„Kunden stehen an der Trauerweide“ heißt es im die Überschrift ausmachenden Gedicht. Und der Rezensent ist sich sicher, dass einiges von dem, was in den Gedichten vorfällt, auch wirklich stattgefunden hat, und dann wären wir beim Dokumentarischen. Doch darauf – mit Brecht als „poetische Bezugsgestalt“- verweist bereits Peter Gosse in seinem Vorwort zu einem anderen Band, Blühende Landschaft, von Ralph Grüneberger.
Dem Rezensenten tauchte bei der Lektüre ein eigener Begriff – nämlich Gedicht der Menge – auf. Es weiß, wie die Menge ist, es ist ihr Bewegungsmelder, es ist ihre Festplatte, es weiß, dass alle schon immer für etwas waren, „wie alle schon immer, immer dafür sind.“ (Luther erlebbar).
Luther war ein Mann der Menge, von der er sich das Poetische, das Volksliedhafte, das Deutliche für seine schriftstellerischen Arbeiten holte, um -natürlich- beim Volk im Gespräch zu sein. Wir sind ein Gespräch, das war das Codewort für Hegel, Schelling und Hölderlin im Tübinger Stift.
„Aber heute, wer twittert was?“ heißt es in der vorletzten Strophe des Luthergedichts. In welcher Menge stehen also diese neuen Gedichte? Unser Heute hat nichts mehr mit dem Alltag Luthers gemein. Doch Kriegserklärungen gibt es auch heute noch, im Internet zum Beispiel: in den sozialen Netzwerken folgt eine Kriegserklärung auf die andere.
Der Titel Die Saison ist eröffnet verweist dagegen auf eine ganz bestimmte, aus alter Zeit herüberkommende Traditionslinie, mit ihren stets neuen, unwiederbringlichen Momenten: und wo sie geschehen, an dieser Stelle, steht das Gedicht und montiert sie und hält sie fest, etwa wie den Mohn in Dichterliebe:
Er schenkt ihr Mohn/Sie gab ihm ihren Mund/Es war ihm Lohn/Zu betteln wie ein Hund.//Er schrieb Verse für sie/Sie schrieb Verse für ihn/Warten in Paris/Warten in Wien.//Ihr Buch erschien/Er hörte den Applaus/Sie rief nach ihm/Er blieb im Haus.
Oder „ein bemützter Mann spielt Schubert“: diese neuen Gedichte haben durchweg – unter ihnen auch die längeren – einen leichten, verständigen Ton, mit dem Grüneberger es versteht, weit durch die Zeit voneinander Verstreutes zu eindringlichen Bildern zusammenzufügen, wie bei den Zeit-Gedichten über die Jahre 1933, 1945, 1953, 1956, 1989 und 2013.
„Kein Grimmsches Gruselmärchen/ Im Fachwerkstädtchen/Die Fackelei der Nazis im Mai ‘33/Man habe die undeutschen Schriften/den Flammen übergeben, übergeben […]“ (Marburg 2013).
Hier schafft Grüneberger durch die Dopplung des Verbs „übergeben“ eine Konnotation, die weitere Personen wie den Maler Max Liebermann aus dem Schatten der Vergangenheit ins Licht treten und in herrlicher Derbheit uns wiederholt sagen lässt, was er vor Verachtung ausrief, als das Verderben an die Macht kam: Ich kann gar nicht so viel fressen, wie ich kotzen könnte.
Ein Bild, ja, in diesen Gedichten herrscht das Bild und weniger der Klang, will sagen, es sind keine Klang-Installationen wie bei Thomas Kling oder Monika Rinck, die scheinbar mit den Traditionen vollständig gebrochen haben und an anderen neuen Ufern stehen.

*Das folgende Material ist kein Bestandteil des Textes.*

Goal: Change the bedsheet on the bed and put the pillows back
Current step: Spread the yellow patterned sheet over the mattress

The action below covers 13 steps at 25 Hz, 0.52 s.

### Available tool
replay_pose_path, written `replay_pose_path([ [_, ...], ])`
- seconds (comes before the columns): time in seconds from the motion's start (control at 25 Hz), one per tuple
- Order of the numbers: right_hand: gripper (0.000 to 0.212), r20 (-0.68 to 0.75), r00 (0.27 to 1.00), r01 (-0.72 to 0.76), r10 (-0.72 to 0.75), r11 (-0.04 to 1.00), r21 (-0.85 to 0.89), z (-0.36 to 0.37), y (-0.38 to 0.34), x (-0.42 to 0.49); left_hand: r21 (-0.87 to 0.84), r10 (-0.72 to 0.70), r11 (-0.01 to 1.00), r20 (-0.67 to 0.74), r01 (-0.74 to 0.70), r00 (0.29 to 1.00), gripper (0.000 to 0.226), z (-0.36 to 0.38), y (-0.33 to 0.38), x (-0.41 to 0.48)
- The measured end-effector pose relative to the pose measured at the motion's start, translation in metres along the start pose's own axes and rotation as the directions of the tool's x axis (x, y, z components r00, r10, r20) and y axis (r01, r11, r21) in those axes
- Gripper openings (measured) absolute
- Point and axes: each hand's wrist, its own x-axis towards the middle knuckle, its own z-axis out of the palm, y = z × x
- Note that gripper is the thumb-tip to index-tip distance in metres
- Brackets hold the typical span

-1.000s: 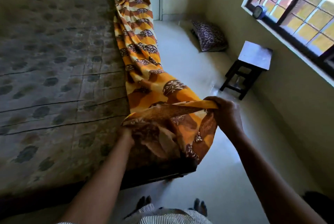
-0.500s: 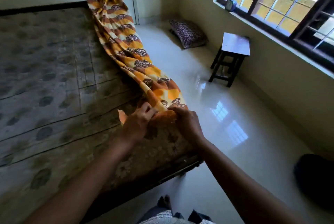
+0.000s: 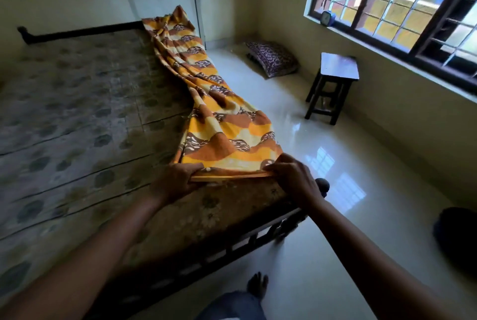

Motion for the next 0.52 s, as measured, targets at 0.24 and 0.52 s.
replay_pose_path([
  [0.24, 0.024, 0.104, 0.987, 0.127, -0.124, 0.992, -0.024, 0.061, -0.098, -0.027, 0.145, 0.056, 0.987, 0.054, -0.063, 0.997, 0.067, -0.053, -0.046, -0.119],
  [0.52, 0.021, 0.185, 0.962, 0.213, -0.199, 0.975, -0.062, 0.147, -0.235, -0.045, 0.124, 0.015, 0.992, 0.098, -0.027, 0.995, 0.029, -0.115, -0.118, -0.267],
])
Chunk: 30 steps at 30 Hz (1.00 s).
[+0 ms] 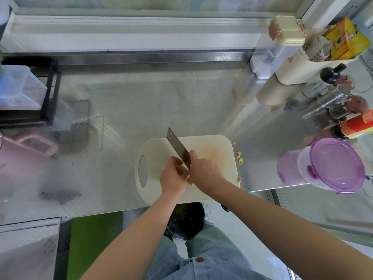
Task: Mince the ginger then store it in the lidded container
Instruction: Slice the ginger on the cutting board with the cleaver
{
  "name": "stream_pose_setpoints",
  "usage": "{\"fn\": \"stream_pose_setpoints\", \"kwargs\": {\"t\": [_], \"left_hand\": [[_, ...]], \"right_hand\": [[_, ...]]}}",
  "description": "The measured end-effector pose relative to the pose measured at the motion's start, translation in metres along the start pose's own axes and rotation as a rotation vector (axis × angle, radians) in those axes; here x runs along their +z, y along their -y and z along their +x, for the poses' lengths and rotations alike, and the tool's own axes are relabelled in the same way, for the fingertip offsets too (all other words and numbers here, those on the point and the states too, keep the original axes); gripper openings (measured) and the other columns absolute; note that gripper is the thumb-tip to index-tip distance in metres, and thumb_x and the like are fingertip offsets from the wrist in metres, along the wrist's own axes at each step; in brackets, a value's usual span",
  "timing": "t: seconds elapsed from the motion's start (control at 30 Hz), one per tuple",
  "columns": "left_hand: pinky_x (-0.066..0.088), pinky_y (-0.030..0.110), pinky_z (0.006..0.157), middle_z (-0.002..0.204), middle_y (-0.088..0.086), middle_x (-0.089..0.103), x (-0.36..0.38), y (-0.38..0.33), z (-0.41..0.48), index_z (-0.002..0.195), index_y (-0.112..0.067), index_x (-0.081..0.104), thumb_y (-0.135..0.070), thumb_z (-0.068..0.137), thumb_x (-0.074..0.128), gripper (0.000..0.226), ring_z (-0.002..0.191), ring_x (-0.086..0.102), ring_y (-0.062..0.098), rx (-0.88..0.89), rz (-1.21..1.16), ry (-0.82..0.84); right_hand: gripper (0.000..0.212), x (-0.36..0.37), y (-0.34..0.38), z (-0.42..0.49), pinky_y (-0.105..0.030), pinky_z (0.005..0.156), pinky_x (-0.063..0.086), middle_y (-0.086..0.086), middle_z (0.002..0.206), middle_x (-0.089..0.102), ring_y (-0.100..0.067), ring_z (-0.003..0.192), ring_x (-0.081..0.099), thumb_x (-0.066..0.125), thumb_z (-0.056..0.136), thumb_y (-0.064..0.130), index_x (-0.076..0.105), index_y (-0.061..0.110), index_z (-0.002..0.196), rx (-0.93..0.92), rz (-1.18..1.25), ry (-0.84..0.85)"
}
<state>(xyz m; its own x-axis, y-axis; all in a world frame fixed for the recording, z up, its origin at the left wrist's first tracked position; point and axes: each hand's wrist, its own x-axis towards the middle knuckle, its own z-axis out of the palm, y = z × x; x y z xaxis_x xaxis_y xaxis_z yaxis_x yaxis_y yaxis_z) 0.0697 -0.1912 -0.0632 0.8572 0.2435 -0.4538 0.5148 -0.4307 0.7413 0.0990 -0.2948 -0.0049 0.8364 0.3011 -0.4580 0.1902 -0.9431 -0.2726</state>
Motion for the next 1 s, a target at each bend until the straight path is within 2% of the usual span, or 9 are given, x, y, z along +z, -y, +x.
{"fn": "stream_pose_setpoints", "kwargs": {"t": [0.13,0.23,0.4,0.53,0.73,0.87,0.93,1.0], "left_hand": [[0.055,0.051,0.063,0.059,-0.006,0.052,0.001,0.002,0.003,0.084,-0.028,0.048,-0.012,0.078,0.059,0.02,0.066,0.063,0.033,-0.023,-0.04,0.0],[0.055,0.049,0.065,0.061,-0.006,0.055,0.0,0.002,0.004,0.085,-0.027,0.05,-0.012,0.078,0.064,0.021,0.067,0.065,0.032,-0.043,-0.059,0.012],[0.056,0.049,0.064,0.061,-0.005,0.053,-0.003,0.0,0.004,0.082,-0.027,0.049,-0.008,0.077,0.061,0.023,0.064,0.064,0.032,-0.068,-0.08,0.028],[0.056,0.047,0.06,0.062,-0.003,0.053,-0.003,-0.004,0.004,0.083,-0.025,0.051,-0.006,0.077,0.06,0.022,0.064,0.061,0.032,-0.103,-0.109,0.045],[0.053,0.048,0.058,0.071,0.005,0.061,-0.004,-0.005,0.004,0.083,-0.028,0.049,-0.008,0.077,0.055,0.022,0.063,0.058,0.031,-0.101,-0.122,0.074],[0.054,0.043,0.059,0.078,0.01,0.061,-0.008,-0.005,0.003,0.084,-0.027,0.048,-0.004,0.08,0.062,0.027,0.068,0.059,0.032,-0.098,-0.16,0.098],[0.055,0.038,0.056,0.079,0.008,0.061,-0.009,-0.006,0.002,0.084,-0.026,0.048,-0.004,0.082,0.066,0.029,0.07,0.062,0.032,-0.082,-0.165,0.109],[0.057,0.04,0.056,0.077,0.005,0.06,-0.011,-0.007,0.001,0.085,-0.027,0.047,-0.006,0.082,0.068,0.029,0.071,0.064,0.035,-0.069,-0.157,0.115]], "right_hand": [[0.02,0.002,0.004,0.002,-0.034,0.052,0.034,0.001,0.065,0.04,-0.026,0.059,0.046,0.043,0.092,0.005,0.029,0.013,0.104,-0.015,-0.03,0.021],[0.02,-0.002,0.003,0.003,-0.032,0.05,0.031,0.0,0.065,0.04,-0.021,0.054,0.041,0.04,0.093,0.007,0.023,0.015,0.098,-0.005,-0.003,0.037],[0.023,0.002,0.004,0.003,-0.036,0.052,0.036,-0.001,0.066,0.043,-0.025,0.06,0.047,0.046,0.09,0.005,0.029,0.013,0.105,-0.021,0.002,0.053],[0.023,0.002,0.002,0.007,-0.035,0.052,0.036,-0.001,0.067,0.044,-0.025,0.06,0.048,0.047,0.091,0.006,0.029,0.013,0.104,-0.015,-0.001,0.047],[0.026,0.015,0.001,0.009,-0.036,0.053,0.037,0.001,0.065,0.042,-0.028,0.061,0.049,0.05,0.09,0.007,0.028,0.013,0.103,-0.028,0.0,0.035],[0.031,0.017,-0.005,0.01,-0.035,0.05,0.039,0.001,0.064,0.045,-0.024,0.054,0.047,0.054,0.089,0.015,0.025,0.015,0.099,-0.026,0.01,0.05],[0.024,0.017,-0.008,0.011,-0.038,0.051,0.044,-0.001,0.069,0.052,-0.025,0.056,0.051,0.05,0.093,0.018,0.029,0.013,0.104,-0.026,0.005,0.048],[0.016,0.017,-0.012,0.012,-0.039,0.053,0.043,-0.004,0.075,0.055,-0.029,0.062,0.054,0.039,0.1,0.019,0.032,0.011,0.111,-0.022,0.011,0.033]]}}
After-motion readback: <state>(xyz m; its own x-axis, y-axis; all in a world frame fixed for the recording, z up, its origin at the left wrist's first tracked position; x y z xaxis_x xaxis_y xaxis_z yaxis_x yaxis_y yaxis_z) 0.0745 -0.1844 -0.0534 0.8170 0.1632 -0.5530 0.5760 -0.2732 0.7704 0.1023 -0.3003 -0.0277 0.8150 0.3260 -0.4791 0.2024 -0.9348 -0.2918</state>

Dafür stehe sie, diese Gedichte, für eine – an so manchem Orten als einzige Möglichkeit gebotene – aufrechte Haltung.
Die Zeichnungen Oppermanns verdienen ebenfalls alle Achtung und erheben zu Recht Anspruch auf eine ungeteilte Aufmerksamkeit. Forsch gesagt, sagen wir es einmal so: Diese Linien sind Klang, wie mit dem Notenschlüssel vor- und mit dem Pinsel erst nachgezeichnet.
Fazit (Dublette) für die Werbung: Das Gedicht steht bei Ralph Grüneberger für eine – an so manchem Ort als einzige Möglichkeit gebotene – aufrechte Haltung
Ralph Grüneberger, Die Saison ist eröffnet, Neue Gedichte mit Zeichnungen von Karl Oppermann und einem Nachwort von Norbert Schaffeld, dr. ziethen verlag, Oschersleben 2016, Erste Auflage, 96 Seiten.